“From an engineering standpoint, it strikes me as the most economical solution, sir,” Groves answered. “I don’t know for a fact whether it’s the best one.”
“I don’t, either,” Hull said, “but it looks like it’s what we’re going to do. The old Romans had dictators in emergencies, and they always thought the best ones were the ones most reluctant to take over. I qualify there, no two ways about it.” He got to his feet. He wasn’t very young and he wasn’t very spry, but he did manage. Again, seeing a President not only upright but mobile in that position reminded Groves things would never be the same again.
“Good luck, sir,” he said.
“Thank you, General; I’ll take all of that I can get.” Hull started to walk toward the door, then stopped and looked back at Groves. “Do you remember what Churchill told Roosevelt when Lend-Lease was just getting rolling? ‘Give us the tools and we will finish the job.’ That’s what the United States needs from the Metallurgical Laboratory. Give us the tools.”
“You’ll have them,” Groves promised.
The white cliffs of Dover stretched a long way, and curved as they did. If one-or even two-walked along them, that one-or those two-could look down at the sea crashing against the base of those cliffs. David Goldfarb had read somewhere that. If the wave action continued with no other factor to check it, in some millions of years-he couldn’t remember how many-the British Isles would disappear and the waters of the North Sea and the Atlantic commingle.

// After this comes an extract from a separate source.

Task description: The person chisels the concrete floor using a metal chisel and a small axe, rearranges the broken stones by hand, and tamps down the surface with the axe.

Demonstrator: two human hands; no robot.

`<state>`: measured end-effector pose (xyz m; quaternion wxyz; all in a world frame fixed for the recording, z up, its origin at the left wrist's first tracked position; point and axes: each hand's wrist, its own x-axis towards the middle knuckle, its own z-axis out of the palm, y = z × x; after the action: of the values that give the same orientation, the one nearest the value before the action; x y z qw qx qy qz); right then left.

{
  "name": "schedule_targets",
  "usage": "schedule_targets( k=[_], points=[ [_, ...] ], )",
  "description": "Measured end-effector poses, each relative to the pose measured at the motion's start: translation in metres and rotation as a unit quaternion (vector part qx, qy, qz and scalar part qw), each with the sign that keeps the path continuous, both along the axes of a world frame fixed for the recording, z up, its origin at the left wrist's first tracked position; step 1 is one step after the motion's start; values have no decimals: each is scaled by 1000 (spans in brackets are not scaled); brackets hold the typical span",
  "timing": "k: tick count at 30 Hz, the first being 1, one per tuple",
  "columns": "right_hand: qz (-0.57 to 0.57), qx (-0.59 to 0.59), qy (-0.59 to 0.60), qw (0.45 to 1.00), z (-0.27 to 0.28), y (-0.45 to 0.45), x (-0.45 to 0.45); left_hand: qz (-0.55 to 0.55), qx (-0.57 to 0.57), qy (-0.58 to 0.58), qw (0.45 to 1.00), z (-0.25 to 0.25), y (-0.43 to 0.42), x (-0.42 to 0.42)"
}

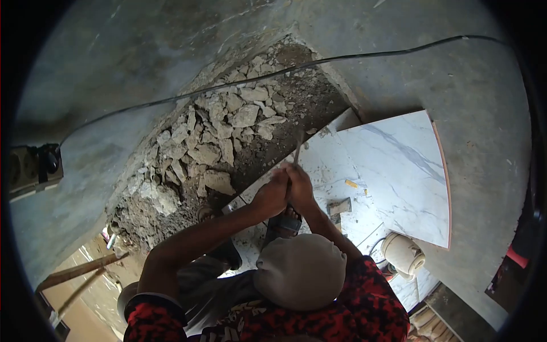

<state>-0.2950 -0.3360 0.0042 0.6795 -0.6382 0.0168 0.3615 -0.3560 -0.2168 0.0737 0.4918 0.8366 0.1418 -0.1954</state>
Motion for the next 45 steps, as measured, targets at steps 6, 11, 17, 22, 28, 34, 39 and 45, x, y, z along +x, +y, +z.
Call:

When he said that aloud, Naomi Kaplan raised an eyebrow. “The British Isles have plenty of things to worry about before millions of years go by,” she said.

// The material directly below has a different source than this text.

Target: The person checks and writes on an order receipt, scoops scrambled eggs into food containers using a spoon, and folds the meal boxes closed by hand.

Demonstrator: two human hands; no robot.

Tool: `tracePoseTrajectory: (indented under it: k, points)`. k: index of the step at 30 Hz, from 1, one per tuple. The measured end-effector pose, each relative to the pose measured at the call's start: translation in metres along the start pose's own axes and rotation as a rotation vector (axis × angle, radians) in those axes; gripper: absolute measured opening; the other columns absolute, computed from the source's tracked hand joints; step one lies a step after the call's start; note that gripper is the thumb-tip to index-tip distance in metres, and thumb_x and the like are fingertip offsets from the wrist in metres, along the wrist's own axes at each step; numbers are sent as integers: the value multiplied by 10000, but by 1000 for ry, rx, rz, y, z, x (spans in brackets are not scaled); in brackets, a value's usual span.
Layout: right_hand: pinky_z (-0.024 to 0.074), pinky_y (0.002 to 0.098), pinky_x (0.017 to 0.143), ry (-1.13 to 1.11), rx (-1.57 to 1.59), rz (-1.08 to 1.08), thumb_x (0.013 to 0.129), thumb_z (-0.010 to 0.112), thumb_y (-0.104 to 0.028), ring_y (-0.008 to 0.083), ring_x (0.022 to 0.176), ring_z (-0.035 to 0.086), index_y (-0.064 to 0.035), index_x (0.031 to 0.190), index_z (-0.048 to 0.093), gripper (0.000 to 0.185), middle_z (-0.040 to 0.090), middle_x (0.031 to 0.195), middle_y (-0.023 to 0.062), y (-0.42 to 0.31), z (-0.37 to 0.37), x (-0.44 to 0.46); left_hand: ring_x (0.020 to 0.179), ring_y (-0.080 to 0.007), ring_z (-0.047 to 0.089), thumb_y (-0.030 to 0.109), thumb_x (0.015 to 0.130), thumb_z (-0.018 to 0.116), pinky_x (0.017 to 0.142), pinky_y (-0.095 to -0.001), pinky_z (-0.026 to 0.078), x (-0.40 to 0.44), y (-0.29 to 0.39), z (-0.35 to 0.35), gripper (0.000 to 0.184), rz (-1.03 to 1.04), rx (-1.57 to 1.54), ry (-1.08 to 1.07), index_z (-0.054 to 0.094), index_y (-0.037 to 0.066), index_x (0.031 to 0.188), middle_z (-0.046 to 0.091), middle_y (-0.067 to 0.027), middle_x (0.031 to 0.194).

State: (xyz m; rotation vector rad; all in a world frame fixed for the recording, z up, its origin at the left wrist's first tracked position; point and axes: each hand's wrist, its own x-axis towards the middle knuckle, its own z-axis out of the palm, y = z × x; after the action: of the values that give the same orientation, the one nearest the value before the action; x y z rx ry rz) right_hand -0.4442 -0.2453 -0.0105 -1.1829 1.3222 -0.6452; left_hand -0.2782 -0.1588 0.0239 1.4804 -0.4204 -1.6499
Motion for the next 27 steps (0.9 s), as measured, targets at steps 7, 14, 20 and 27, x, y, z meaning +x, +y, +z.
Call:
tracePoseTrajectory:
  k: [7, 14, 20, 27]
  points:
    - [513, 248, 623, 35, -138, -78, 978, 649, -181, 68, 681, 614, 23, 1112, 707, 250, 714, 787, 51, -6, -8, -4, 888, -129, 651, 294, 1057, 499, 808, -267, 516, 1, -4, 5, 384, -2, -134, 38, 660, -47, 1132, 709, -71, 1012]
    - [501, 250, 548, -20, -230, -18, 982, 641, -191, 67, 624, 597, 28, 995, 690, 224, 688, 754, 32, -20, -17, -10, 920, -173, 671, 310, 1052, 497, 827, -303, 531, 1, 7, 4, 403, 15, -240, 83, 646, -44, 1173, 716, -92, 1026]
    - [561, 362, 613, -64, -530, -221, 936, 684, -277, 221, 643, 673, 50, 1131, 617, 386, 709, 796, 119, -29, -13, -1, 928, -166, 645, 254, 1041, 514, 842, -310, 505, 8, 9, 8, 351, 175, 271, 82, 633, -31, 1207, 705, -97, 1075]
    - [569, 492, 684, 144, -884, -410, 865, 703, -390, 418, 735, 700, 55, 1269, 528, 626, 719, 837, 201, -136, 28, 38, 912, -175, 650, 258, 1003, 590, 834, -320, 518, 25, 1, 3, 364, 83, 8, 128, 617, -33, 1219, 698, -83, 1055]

The wind from off the North Sea tried to blow her words away. It did the same for her hat. She saved that with a quick grab and set it more firmly on her head. Goldfarb didn’t know whether to be glad she’d caught it or sorry he hadn’t had the chance to be gallant and chase it down. Of course, the wind might have turned and flung it over the cliff, which wouldn’t have done his chances for gallantry much good.
Feigning astonishment, he said, “Why, what ever can you mean? Just because we’ve been bombed by the Germans and invaded by the Lizards in the past few years?” He waved airily. “Mere details. Now. If we’d had one of those atomic bombs or whatever they’re called dropped on us, the way Berlin did-”
“God forbid,” Naomi said. “You’re right; we’ve been through quite enough already.”
Her accent-upper-crust British laid over German-fascinated him (a good many things about her fascinated him, but he concentrated on the accent for the moment). It was a refined version of his own: lower-middle-class English laid over the Yiddish he’d spoken till he started grammar school.
“I hope you’re not too chilly,” he said. The weather was brisk, especially so close to the sea, but not nearly so raw as it had been earlier in the winter. You no longer needed to be a wild-eyed optimist to believe spring would get around to showing up one of these days, even if not right away.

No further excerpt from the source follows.